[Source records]
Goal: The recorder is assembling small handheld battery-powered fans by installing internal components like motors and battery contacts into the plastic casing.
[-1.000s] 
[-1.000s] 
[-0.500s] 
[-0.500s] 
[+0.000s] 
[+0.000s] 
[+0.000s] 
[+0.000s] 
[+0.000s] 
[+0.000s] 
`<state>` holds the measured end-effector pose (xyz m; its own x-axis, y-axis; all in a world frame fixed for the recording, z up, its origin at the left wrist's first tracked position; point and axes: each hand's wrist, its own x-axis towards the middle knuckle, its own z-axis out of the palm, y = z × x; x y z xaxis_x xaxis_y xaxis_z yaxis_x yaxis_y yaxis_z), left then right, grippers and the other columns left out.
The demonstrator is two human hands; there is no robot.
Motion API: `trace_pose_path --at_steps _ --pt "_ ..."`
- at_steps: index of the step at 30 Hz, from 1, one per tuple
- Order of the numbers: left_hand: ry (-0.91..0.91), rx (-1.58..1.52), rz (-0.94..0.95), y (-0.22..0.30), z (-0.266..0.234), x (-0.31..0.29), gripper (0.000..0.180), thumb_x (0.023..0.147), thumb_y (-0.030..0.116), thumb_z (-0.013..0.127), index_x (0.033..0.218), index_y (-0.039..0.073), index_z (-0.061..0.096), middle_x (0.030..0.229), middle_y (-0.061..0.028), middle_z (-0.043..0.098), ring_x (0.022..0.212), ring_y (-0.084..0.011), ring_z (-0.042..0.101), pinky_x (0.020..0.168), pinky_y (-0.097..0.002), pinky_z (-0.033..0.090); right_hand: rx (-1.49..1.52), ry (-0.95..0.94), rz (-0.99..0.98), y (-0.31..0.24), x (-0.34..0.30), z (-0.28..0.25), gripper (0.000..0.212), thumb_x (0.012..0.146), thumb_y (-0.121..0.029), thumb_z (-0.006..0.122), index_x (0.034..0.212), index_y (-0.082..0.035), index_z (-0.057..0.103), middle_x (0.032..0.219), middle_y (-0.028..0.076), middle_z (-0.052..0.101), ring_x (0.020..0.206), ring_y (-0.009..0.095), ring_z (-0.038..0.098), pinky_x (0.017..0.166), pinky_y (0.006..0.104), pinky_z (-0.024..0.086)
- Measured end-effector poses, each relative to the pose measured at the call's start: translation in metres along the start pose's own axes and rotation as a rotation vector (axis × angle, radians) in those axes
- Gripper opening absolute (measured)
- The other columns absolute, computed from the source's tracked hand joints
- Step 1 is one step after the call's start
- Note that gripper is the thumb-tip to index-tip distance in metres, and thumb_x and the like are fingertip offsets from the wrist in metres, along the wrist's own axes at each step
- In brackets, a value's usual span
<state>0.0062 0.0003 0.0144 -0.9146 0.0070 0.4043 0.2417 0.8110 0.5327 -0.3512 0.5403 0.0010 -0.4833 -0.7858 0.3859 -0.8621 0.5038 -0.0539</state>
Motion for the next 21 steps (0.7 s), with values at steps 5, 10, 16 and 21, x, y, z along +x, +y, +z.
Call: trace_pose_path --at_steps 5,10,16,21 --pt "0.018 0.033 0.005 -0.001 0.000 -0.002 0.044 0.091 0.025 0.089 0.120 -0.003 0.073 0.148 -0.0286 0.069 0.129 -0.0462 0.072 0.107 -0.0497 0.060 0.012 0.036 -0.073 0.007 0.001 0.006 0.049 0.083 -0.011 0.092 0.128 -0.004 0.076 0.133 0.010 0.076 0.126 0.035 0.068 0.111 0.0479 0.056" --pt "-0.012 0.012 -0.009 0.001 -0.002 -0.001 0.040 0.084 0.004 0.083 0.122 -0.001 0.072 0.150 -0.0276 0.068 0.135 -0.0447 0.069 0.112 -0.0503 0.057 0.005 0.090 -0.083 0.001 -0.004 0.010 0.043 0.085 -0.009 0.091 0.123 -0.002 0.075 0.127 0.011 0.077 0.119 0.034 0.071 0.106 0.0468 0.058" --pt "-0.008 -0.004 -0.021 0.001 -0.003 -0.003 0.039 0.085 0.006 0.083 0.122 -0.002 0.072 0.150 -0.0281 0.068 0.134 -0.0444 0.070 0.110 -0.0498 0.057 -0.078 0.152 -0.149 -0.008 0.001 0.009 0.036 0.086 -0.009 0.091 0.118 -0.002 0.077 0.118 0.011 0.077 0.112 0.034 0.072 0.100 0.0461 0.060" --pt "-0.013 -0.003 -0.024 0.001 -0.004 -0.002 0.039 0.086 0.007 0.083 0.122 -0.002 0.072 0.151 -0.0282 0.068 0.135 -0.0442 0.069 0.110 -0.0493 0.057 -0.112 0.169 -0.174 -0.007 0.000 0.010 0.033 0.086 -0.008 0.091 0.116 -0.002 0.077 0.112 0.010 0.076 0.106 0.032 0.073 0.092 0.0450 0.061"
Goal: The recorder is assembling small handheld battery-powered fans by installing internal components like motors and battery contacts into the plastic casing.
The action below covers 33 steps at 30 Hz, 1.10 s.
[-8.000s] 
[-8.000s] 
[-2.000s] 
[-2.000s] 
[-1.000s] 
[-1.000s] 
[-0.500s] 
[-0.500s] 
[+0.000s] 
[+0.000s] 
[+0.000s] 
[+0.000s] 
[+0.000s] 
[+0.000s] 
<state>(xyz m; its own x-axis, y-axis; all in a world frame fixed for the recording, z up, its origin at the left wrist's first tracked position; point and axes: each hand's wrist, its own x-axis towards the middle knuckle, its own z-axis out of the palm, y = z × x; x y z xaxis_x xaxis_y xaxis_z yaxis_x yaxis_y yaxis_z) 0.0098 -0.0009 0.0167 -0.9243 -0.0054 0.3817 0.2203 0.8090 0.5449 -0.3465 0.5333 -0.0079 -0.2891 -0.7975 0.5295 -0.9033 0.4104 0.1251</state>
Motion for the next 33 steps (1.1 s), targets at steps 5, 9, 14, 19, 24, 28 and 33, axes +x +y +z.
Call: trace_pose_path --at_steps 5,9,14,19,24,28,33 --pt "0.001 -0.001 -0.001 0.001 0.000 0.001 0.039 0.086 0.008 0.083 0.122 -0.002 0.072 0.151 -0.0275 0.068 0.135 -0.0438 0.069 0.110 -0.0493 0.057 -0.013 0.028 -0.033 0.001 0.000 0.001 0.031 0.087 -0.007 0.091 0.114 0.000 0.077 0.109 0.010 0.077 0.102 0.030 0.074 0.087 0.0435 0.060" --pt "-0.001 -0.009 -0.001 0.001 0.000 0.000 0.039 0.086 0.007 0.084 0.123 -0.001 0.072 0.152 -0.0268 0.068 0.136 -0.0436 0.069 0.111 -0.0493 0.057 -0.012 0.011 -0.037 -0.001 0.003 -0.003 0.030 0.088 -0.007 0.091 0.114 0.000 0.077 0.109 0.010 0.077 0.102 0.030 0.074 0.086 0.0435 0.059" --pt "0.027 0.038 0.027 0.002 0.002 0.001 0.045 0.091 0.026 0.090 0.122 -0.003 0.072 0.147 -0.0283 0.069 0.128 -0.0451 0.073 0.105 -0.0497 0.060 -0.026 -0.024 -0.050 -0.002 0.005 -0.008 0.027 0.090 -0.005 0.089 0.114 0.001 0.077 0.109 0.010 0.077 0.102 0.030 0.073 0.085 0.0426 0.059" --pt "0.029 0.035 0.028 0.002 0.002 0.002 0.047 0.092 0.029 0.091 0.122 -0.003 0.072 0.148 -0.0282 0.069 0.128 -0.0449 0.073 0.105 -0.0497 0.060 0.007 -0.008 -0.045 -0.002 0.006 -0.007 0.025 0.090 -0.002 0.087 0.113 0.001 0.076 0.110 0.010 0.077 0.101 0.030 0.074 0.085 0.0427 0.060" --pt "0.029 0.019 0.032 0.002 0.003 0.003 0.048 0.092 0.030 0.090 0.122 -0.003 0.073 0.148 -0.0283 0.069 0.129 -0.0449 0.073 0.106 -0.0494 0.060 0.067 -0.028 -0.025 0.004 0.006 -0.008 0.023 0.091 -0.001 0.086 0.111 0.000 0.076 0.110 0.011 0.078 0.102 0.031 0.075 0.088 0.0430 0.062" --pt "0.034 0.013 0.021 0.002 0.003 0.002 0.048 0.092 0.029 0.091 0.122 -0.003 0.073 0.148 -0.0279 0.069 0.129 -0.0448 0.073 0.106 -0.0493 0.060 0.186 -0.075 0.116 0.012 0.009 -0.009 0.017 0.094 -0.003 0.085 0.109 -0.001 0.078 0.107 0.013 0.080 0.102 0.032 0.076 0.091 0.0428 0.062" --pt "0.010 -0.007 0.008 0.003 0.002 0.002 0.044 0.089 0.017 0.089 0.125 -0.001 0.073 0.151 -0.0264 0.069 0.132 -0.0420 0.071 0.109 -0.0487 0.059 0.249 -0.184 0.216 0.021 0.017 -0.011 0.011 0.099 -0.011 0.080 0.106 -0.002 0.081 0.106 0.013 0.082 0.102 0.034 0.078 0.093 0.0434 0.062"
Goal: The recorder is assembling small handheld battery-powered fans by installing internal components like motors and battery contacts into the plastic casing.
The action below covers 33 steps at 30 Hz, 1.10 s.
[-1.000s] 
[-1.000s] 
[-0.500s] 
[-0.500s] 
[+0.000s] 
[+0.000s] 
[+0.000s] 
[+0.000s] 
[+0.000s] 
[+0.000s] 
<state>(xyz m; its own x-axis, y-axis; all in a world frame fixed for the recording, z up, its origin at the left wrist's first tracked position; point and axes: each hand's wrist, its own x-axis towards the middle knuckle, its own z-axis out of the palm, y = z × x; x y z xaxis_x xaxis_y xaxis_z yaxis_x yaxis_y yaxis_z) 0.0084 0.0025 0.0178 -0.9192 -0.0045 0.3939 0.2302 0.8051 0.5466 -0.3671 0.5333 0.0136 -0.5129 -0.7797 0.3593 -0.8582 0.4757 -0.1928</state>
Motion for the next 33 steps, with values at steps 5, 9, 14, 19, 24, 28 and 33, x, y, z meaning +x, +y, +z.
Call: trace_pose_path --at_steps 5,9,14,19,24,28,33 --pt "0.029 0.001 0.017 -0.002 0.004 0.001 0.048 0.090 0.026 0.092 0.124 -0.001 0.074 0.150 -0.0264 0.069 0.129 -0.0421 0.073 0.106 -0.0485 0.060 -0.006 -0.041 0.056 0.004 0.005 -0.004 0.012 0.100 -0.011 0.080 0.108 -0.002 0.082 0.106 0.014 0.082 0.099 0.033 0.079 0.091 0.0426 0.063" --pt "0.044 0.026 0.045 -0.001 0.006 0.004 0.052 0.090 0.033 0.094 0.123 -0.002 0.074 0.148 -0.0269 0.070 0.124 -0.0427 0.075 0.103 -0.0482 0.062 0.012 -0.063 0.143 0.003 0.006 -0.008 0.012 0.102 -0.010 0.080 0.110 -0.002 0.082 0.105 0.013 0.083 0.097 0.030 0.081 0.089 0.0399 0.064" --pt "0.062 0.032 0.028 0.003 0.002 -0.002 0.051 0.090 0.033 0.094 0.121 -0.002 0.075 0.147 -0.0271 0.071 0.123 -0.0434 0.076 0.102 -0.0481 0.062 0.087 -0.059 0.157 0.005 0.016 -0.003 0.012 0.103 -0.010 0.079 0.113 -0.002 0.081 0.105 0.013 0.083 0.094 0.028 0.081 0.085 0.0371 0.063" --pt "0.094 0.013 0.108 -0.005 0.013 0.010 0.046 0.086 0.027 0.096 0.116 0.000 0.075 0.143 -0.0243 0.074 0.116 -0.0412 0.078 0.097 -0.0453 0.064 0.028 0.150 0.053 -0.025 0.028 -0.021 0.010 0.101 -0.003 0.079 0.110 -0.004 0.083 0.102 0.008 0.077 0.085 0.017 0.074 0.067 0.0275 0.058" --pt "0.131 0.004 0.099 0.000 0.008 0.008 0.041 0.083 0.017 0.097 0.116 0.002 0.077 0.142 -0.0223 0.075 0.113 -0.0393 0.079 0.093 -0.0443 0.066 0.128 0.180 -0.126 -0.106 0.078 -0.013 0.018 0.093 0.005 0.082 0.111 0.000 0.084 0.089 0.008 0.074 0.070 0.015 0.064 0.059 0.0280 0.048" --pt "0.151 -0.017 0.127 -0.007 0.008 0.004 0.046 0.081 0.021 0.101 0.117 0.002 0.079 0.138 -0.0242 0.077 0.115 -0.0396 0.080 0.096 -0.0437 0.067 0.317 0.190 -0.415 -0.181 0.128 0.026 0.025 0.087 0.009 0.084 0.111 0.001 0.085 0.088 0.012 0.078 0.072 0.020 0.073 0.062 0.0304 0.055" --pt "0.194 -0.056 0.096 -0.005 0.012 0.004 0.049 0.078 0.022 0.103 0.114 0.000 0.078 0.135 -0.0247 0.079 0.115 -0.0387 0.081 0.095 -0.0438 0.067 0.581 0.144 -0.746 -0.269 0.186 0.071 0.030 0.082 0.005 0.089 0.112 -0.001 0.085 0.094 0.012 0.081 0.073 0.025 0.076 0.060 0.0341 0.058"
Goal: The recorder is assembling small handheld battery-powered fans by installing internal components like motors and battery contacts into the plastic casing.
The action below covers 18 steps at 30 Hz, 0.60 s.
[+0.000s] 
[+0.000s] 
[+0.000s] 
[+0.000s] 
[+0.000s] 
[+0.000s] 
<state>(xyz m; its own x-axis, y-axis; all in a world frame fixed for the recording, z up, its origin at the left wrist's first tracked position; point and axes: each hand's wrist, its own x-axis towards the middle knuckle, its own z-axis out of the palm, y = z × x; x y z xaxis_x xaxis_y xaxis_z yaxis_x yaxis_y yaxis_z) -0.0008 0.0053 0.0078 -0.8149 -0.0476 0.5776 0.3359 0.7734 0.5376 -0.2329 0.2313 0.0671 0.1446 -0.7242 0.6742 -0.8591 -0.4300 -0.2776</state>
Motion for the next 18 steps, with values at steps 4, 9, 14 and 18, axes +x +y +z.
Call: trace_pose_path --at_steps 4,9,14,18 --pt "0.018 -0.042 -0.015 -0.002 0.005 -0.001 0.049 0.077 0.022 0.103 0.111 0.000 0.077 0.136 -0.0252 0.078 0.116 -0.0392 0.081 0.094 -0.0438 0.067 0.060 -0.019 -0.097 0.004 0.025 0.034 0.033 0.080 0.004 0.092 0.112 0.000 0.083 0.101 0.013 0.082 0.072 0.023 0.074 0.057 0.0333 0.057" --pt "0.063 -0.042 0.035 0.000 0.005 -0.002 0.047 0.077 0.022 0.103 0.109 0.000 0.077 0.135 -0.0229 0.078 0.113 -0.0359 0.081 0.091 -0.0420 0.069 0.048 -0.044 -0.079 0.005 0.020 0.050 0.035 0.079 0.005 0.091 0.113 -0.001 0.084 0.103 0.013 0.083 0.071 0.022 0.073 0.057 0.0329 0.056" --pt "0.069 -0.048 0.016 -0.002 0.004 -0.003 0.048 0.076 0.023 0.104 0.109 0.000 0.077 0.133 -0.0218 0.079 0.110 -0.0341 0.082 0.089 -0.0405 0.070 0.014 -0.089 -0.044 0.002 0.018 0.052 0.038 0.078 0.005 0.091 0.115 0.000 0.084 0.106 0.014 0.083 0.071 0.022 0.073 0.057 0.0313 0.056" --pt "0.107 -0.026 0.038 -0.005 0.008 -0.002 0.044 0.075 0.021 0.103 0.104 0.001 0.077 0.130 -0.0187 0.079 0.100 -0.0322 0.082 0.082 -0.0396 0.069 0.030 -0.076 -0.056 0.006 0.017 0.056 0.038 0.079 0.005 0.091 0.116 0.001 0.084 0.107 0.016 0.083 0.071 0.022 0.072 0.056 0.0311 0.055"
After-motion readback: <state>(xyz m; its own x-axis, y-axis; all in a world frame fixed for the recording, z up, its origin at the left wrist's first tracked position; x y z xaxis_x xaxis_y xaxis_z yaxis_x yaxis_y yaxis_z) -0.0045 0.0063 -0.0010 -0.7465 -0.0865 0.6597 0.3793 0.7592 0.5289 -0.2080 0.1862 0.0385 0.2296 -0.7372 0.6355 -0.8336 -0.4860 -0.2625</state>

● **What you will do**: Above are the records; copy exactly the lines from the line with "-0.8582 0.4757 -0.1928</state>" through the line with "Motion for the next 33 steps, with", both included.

● **Written solution**:
<state>(xyz m; its own x-axis, y-axis; all in a world frame fixed for the recording, z up, its origin at the left wrist's first tracked position; point and axes: each hand's wrist, its own x-axis towards the middle knuckle, its own z-axis out of the palm, y = z × x; x y z xaxis_x xaxis_y xaxis_z yaxis_x yaxis_y yaxis_z) 0.0084 0.0025 0.0178 -0.9192 -0.0045 0.3939 0.2302 0.8051 0.5466 -0.3671 0.5333 0.0136 -0.5129 -0.7797 0.3593 -0.8582 0.4757 -0.1928</state>
Motion for the next 33 steps, with values at steps 5, 9, 14, 19, 24, 28 and 33, x, y, z meaning +x, +y, +z.

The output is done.